- [Material provided]:
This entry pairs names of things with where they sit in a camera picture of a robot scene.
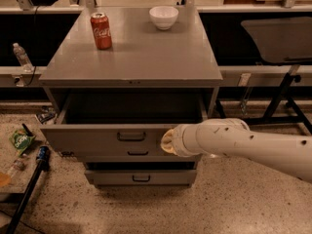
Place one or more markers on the clear plastic water bottle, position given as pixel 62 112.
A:
pixel 23 58

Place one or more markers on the grey bottom drawer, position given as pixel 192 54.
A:
pixel 155 177

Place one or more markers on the grey metal drawer cabinet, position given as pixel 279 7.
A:
pixel 142 59

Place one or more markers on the grey middle drawer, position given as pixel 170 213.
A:
pixel 136 156

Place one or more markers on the dark grey stand tray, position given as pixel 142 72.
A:
pixel 281 41

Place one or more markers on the red soda can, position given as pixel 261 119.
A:
pixel 101 30

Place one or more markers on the black metal stand frame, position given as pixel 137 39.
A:
pixel 262 95

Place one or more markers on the green chip bag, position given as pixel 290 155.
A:
pixel 21 140

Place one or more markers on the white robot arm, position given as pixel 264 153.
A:
pixel 288 154

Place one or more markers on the white ceramic bowl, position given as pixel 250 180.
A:
pixel 163 17

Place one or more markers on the crumpled clear plastic bottle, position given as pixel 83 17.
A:
pixel 19 165

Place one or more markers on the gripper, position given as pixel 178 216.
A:
pixel 178 141

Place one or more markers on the grey top drawer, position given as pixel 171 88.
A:
pixel 95 126

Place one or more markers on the grey drawer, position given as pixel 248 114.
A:
pixel 136 156
pixel 155 177
pixel 95 126

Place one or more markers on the dark snack packet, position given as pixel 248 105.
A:
pixel 47 113

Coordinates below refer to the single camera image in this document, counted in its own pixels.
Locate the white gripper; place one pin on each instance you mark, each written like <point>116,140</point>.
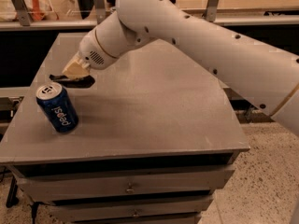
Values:
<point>92,51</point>

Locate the black rxbar chocolate bar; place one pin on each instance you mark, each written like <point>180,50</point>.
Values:
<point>81,83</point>

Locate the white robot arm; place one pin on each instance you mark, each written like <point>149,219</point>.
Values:
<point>265,76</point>

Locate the blue pepsi can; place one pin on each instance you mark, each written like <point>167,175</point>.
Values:
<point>54,101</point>

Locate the plastic bag with orange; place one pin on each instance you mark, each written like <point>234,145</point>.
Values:
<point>38,10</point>

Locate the grey drawer cabinet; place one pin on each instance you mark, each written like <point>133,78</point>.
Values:
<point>154,108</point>

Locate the top drawer with knob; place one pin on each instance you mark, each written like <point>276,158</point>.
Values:
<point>123,183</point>

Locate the drawer with knob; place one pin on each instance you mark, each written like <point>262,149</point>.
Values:
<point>123,183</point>
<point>137,208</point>

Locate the grey metal shelf bracket middle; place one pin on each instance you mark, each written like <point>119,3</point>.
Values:
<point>100,10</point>

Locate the grey metal shelf bracket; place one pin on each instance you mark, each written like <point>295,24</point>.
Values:
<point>211,10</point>
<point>22,12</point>
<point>100,10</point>

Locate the grey metal shelf bracket left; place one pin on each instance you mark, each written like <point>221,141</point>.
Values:
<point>22,12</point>

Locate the grey metal shelf bracket right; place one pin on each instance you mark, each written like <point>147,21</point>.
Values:
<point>211,10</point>

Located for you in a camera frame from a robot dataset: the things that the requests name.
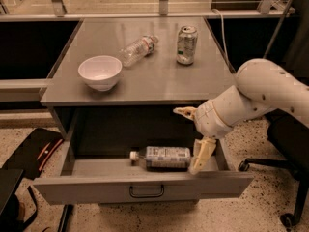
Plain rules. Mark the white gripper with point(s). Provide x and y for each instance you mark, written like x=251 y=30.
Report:
x=209 y=119

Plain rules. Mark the blue plastic bottle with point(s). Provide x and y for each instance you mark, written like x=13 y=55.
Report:
x=162 y=158

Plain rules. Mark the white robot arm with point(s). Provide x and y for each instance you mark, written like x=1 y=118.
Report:
x=260 y=86

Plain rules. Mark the grey cabinet with counter top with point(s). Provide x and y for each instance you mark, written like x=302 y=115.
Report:
x=155 y=79

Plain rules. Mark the clear plastic water bottle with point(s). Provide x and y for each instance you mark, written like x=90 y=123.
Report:
x=137 y=50

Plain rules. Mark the grey open top drawer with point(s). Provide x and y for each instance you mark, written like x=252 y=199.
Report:
x=96 y=169

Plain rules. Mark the black office chair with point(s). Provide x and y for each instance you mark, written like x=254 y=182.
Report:
x=291 y=139

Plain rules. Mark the silver soda can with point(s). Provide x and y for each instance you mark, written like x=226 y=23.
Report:
x=186 y=44

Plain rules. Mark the white bowl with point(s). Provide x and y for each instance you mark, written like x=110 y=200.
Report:
x=101 y=73

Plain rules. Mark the black box at left edge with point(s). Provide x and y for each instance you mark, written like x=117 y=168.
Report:
x=9 y=203

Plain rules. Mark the black drawer handle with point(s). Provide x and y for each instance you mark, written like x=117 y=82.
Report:
x=146 y=191

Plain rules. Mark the grey metal bracket with rod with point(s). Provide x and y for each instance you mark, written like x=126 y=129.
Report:
x=277 y=29

- [Problem details]: The string "left" may occur in the listing; show every line where it does.

- [Response to the task]:
Locate the grey metal shelf bracket left; place one pin on each instance you mark, each written like <point>221,141</point>.
Plain rules. Mark the black box at left edge with point(s). Provide x and y for each instance you mark, written like x=117 y=168.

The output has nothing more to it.